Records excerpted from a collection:
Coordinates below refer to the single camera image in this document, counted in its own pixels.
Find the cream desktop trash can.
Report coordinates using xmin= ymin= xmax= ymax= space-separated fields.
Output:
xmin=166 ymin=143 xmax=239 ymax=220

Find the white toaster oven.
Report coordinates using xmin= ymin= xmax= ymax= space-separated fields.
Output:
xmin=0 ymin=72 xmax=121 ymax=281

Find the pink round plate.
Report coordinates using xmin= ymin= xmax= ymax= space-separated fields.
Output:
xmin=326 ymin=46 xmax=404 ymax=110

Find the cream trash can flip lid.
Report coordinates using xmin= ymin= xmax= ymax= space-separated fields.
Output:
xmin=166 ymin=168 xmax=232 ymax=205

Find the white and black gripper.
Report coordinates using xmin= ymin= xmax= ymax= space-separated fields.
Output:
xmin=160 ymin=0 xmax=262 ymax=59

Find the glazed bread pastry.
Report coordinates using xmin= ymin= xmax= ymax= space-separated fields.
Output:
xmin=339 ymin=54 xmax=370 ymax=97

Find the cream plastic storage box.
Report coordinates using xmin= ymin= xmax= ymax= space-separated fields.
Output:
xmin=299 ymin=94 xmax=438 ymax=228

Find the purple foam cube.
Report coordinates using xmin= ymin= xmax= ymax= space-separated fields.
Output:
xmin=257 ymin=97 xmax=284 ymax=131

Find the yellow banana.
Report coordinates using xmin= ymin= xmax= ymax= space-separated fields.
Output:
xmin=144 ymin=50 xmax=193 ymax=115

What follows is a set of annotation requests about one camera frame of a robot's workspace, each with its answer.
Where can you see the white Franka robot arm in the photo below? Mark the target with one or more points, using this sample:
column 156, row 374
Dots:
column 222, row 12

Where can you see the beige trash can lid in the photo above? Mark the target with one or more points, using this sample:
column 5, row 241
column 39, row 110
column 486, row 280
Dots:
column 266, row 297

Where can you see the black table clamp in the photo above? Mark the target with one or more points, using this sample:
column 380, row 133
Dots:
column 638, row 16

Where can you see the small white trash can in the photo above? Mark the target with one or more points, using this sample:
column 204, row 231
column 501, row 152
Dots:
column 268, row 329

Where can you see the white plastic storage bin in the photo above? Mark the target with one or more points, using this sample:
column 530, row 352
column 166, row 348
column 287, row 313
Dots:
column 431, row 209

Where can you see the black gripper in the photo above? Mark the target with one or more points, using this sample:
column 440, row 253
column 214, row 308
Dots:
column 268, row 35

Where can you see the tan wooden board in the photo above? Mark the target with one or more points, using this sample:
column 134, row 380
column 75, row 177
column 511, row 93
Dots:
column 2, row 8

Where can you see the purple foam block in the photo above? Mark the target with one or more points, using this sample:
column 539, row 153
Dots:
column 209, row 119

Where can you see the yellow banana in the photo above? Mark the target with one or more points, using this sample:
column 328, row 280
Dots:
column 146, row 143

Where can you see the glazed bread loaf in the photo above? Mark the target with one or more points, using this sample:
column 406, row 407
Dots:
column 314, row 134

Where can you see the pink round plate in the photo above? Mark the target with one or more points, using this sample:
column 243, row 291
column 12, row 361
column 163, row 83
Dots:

What this task involves: Copy out each line of the data that includes the string "bread".

Answer space:
Find the glazed bread pastry.
Where can you see the glazed bread loaf in the photo above? Mark the target with one or more points, using this sample:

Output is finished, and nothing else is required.